You will also need to download the test resources by running the following command.

viash run src/common/sync_test_resources/config.vsh.yaml
Completed 256.0 KiB/7.2 MiB (302.6 KiB/s) with 6 file(s) remaining
Completed 512.0 KiB/7.2 MiB (595.8 KiB/s) with 6 file(s) remaining
Completed 768.0 KiB/7.2 MiB (880.3 KiB/s) with 6 file(s) remaining
Completed 1.0 MiB/7.2 MiB (1.1 MiB/s) with 6 file(s) remaining    
Completed 1.2 MiB/7.2 MiB (1.3 MiB/s) with 6 file(s) remaining

Project structure

The project repository is structured as follows:

  • resources_test: Datasets for testing components. This folder can be obtained by running step 3.
  • src: Source files for each component in the pipeline.
    • common: Common processing components.
    • datasets: Components and pipelines for building the ‘Common datasets’
    • label_projection: Source files related to the ‘Label projection’ task.
    • ...: Other tasks.
  • target: Artifacts built from the components in src/ by running viash ns build.
    • docker: Bash executables which can be used from a terminal.
    • nextflow: Nextflow modules which can be used as a standalone pipeline or as part of a bigger pipeline.

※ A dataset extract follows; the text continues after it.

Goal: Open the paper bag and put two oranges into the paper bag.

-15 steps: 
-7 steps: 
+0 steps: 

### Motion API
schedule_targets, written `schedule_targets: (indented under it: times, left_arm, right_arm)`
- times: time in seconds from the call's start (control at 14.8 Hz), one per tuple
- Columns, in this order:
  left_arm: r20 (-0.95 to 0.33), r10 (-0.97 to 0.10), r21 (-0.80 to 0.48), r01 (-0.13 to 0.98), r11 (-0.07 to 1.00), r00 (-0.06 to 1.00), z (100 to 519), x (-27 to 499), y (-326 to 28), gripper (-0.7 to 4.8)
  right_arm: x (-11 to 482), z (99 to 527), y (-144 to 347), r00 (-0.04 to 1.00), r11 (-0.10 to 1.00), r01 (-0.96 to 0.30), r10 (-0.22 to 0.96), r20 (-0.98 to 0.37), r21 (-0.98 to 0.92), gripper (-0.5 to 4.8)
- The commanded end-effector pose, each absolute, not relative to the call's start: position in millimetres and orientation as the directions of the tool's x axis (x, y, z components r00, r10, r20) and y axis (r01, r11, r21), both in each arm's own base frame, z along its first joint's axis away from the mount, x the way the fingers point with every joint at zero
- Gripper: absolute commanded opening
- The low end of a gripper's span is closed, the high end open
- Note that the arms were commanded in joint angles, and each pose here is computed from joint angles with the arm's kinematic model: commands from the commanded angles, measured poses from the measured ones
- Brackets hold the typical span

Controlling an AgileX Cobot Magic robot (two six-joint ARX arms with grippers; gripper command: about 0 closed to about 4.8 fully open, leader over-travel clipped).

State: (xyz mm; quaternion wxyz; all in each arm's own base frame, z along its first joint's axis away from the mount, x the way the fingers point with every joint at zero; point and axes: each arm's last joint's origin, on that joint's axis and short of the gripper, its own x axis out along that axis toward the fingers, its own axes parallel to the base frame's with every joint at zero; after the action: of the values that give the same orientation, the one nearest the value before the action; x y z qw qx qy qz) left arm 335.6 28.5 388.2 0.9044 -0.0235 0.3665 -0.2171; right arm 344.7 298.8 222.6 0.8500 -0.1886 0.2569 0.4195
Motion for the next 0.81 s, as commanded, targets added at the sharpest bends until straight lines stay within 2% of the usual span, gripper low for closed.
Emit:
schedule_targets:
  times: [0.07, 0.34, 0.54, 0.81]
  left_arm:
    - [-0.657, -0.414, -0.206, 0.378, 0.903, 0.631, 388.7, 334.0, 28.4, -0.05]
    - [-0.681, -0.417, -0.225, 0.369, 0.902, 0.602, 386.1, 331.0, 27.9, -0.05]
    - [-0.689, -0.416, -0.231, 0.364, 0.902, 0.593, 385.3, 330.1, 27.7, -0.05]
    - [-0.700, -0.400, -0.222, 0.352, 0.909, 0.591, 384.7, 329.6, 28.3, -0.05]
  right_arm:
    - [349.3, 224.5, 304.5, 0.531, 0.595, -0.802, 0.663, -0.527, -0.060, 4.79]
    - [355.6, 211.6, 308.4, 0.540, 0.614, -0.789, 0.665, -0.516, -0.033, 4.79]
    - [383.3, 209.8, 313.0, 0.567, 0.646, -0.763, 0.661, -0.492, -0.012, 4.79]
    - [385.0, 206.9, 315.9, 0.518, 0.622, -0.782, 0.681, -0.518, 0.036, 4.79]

Detailed overview of a task folder (e.g. src/label_projection):

  • api: Specifications for the components and data files in this task.
  • control_methods: Control methods which serve as quality control checks for the benchmark.
  • methods: Label projection method components.
  • metrics: Label projection metric components.
  • resources_scripts: The scripts needed to run the benchmark.
  • resources_test_scripts: The scripts needed to generate the test resources, which are required for unit testing.
  • split_dataset: A component that splits a common dataset into a solution and a masked dataset.
  • workflows: The benchmarking workflow.

Ready, set, go!

That’s it! Now you should be able to start adding functionality to the pipeline. Please check the relevant documentation for adding a dataset, method, or metric. Here are a few example commands to help you get started quickly.

Run a component on a test dataset:

viash run src/label_projection/methods/knn/config.vsh.yaml -- \
  --input_train resources_test/label_projection/pancreas/train.h5ad \
  --input_test resources_test/label_projection/pancreas/test.h5ad \
  --output output.h5ad

Unit test a component:

viash test src/label_projection/methods/knn/config.vsh.yaml

Run all unit tests for one of the tasks:

viash ns test --query label_projection --parallel --platform docker

Please note that if you encounter any issues during the first-time setup, there are several resources available to help you troubleshoot. These include the “Troubleshooting” page of this documentation and the OpenProblems community on GitHub. We encourage you to explore these resources and reach out to the community for help if needed.